| Instructions to follow |
Working from the entries below, tally each line that holds "floor". Give the tally and nothing else.

| Data extract |
BEGIN
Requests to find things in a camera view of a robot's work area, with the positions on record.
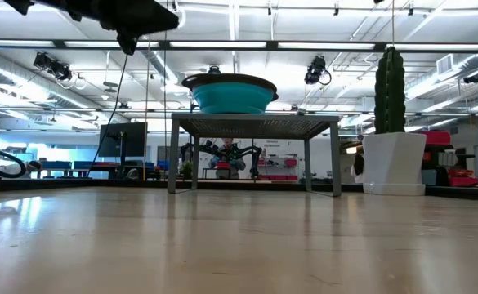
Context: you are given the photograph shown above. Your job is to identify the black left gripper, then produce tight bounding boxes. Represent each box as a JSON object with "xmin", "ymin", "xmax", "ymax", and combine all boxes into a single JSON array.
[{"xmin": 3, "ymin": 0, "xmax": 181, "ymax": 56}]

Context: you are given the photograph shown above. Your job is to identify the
END
BEGIN
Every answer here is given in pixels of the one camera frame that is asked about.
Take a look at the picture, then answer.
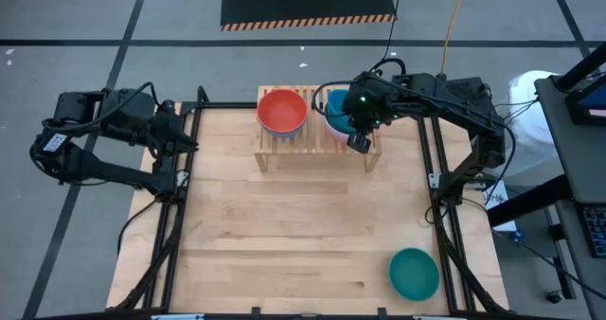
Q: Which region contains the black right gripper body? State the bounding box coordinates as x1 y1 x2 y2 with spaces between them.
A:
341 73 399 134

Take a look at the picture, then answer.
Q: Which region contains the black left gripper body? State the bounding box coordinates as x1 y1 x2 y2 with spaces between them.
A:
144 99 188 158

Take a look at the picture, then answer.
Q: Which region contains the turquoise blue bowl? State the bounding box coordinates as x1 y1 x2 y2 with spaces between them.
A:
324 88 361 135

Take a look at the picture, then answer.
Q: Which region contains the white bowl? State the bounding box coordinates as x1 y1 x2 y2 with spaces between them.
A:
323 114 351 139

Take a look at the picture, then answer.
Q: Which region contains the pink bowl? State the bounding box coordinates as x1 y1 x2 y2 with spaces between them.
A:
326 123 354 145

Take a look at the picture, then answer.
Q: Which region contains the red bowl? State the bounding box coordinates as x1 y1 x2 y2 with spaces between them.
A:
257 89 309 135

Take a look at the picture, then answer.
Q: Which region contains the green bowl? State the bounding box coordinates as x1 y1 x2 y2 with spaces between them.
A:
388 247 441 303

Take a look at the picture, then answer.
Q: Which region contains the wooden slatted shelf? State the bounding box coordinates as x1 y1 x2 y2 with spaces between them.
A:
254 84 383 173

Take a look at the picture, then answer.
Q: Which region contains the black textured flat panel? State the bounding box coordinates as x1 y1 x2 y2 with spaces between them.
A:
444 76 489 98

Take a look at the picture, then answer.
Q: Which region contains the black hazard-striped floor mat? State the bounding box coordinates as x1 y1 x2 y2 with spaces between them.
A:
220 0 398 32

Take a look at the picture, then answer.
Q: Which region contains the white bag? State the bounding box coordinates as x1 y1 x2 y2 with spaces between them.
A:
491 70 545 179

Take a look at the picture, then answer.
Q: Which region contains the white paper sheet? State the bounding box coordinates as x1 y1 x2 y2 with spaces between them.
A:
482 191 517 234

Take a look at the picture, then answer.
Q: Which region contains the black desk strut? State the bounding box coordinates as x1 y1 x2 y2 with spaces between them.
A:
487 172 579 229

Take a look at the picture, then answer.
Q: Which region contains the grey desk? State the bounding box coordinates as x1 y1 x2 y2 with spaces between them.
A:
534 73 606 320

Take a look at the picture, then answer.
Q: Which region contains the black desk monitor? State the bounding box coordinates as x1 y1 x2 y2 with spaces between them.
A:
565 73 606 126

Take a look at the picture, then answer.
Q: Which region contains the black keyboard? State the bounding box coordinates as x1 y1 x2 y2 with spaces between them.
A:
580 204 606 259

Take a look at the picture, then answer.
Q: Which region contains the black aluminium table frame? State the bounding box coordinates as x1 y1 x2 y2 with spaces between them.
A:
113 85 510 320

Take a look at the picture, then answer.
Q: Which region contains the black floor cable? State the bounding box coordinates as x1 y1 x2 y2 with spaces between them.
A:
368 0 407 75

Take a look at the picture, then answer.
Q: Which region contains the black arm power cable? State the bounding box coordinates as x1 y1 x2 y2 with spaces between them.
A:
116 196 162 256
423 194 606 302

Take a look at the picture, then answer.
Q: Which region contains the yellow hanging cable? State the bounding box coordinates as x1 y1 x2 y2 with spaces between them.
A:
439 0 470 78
END
| Finished exercise |
2